_TASK TO CARRY OUT_
Using the data that follows, give the number of lines where the string "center" occurs, and nothing else.

Stored data
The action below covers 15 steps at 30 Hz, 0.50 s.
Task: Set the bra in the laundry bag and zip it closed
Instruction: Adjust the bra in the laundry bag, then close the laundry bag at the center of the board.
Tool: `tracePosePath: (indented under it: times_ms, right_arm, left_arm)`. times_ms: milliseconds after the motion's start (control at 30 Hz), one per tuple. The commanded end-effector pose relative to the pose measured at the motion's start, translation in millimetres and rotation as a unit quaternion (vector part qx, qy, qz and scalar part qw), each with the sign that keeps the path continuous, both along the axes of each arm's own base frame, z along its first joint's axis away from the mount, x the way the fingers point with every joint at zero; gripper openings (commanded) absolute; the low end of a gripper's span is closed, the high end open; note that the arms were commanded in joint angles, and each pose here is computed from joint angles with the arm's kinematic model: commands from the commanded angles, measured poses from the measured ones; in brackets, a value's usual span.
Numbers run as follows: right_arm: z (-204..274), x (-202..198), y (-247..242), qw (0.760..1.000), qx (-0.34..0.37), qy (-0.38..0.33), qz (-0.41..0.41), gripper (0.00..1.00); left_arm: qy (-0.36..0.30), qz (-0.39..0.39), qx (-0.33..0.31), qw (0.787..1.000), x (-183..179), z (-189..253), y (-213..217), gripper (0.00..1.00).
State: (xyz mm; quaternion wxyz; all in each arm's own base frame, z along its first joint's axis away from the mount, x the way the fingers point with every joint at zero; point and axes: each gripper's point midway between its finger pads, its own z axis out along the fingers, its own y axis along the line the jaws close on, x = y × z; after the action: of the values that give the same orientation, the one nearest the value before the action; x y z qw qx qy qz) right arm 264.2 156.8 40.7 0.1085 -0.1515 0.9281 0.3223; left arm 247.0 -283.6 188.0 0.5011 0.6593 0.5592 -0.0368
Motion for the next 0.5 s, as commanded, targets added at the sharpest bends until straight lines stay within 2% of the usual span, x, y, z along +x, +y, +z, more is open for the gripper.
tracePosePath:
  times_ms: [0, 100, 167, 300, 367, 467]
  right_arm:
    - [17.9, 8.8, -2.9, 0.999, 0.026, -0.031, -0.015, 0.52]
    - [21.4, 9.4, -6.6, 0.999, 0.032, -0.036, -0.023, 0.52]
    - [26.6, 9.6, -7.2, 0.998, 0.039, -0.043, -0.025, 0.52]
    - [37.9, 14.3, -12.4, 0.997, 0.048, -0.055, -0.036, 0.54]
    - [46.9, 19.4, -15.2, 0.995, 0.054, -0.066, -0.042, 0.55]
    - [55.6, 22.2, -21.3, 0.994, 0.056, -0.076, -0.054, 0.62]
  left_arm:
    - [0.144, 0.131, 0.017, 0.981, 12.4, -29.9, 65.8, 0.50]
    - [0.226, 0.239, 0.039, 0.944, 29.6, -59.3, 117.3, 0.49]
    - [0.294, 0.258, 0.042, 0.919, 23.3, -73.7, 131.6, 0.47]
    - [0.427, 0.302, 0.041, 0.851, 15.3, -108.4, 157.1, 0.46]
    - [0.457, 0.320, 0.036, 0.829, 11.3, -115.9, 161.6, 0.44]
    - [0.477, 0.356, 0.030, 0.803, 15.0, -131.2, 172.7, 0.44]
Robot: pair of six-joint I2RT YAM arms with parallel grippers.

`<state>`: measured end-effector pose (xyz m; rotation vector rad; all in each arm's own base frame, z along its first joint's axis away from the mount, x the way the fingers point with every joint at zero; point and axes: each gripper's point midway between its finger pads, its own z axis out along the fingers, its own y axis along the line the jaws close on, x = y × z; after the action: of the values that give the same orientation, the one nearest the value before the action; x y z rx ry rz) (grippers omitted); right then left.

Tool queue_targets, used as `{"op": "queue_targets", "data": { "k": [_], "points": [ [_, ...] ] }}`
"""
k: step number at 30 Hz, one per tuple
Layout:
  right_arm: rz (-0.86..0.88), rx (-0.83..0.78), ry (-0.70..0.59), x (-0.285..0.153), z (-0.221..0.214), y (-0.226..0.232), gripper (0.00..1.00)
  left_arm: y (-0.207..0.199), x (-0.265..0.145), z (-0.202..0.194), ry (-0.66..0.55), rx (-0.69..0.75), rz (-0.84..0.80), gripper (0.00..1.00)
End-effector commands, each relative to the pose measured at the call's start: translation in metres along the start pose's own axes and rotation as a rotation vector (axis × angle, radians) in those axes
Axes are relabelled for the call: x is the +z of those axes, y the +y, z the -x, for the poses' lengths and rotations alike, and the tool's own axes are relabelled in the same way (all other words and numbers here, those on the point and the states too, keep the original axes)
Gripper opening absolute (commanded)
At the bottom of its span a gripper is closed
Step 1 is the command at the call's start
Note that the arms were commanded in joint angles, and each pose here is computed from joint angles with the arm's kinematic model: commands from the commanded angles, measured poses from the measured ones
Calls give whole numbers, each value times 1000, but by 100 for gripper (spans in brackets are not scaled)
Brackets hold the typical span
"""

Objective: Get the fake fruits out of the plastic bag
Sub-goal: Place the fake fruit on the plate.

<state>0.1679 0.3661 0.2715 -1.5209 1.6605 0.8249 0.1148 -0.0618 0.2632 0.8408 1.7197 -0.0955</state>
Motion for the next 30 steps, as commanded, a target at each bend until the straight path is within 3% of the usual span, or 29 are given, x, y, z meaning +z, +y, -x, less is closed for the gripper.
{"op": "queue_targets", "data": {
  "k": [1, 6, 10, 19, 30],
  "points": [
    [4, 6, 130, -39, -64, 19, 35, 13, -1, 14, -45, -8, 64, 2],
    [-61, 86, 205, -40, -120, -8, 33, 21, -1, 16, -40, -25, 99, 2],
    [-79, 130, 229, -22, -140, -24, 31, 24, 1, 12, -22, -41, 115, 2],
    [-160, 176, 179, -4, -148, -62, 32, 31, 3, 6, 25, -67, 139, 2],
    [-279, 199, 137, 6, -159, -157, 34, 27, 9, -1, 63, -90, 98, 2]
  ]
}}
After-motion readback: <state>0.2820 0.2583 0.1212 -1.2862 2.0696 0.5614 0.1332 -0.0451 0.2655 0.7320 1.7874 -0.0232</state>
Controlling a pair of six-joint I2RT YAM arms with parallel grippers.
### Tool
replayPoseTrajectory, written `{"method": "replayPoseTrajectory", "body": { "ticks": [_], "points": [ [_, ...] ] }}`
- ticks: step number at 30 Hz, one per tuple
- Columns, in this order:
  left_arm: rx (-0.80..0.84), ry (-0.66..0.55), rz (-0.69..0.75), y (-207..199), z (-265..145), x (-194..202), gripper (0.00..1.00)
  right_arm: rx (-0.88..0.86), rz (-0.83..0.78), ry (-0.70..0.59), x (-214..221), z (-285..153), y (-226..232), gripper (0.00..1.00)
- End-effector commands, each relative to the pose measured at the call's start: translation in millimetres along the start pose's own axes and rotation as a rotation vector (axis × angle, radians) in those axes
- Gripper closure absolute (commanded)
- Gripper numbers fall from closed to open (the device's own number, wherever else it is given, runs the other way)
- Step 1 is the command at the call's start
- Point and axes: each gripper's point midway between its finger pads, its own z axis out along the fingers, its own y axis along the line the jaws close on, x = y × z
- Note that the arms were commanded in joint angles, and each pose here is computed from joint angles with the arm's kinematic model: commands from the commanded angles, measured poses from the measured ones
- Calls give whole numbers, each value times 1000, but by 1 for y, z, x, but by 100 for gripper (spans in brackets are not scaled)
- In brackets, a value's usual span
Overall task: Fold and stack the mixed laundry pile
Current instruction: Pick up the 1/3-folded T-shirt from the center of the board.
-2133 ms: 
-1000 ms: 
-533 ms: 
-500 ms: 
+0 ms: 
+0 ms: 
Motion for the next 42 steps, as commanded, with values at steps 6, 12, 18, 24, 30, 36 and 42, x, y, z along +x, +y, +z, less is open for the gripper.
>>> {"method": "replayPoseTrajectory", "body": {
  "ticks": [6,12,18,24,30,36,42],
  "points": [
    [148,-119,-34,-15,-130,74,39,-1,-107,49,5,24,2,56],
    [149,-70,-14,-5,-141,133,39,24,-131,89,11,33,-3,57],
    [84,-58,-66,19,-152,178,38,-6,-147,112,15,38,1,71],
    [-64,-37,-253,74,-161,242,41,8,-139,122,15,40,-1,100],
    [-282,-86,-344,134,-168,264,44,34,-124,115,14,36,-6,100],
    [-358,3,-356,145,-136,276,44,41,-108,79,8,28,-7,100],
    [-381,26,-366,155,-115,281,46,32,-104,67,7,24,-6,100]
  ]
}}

_TASK RESPONSE_
2